-------- Recorded information --------

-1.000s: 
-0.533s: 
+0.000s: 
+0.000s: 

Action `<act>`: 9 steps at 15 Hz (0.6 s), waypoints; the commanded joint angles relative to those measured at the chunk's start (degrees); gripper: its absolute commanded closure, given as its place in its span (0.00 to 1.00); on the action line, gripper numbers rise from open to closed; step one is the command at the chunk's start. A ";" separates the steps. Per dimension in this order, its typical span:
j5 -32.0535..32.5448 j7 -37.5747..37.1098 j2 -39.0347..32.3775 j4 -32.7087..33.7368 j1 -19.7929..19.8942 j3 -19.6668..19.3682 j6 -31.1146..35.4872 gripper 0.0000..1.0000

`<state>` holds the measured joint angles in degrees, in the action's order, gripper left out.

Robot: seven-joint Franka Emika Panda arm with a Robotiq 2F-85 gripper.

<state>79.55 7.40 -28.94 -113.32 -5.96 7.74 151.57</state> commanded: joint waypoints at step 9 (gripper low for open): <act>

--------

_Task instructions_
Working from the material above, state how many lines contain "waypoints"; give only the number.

_Answer section_
2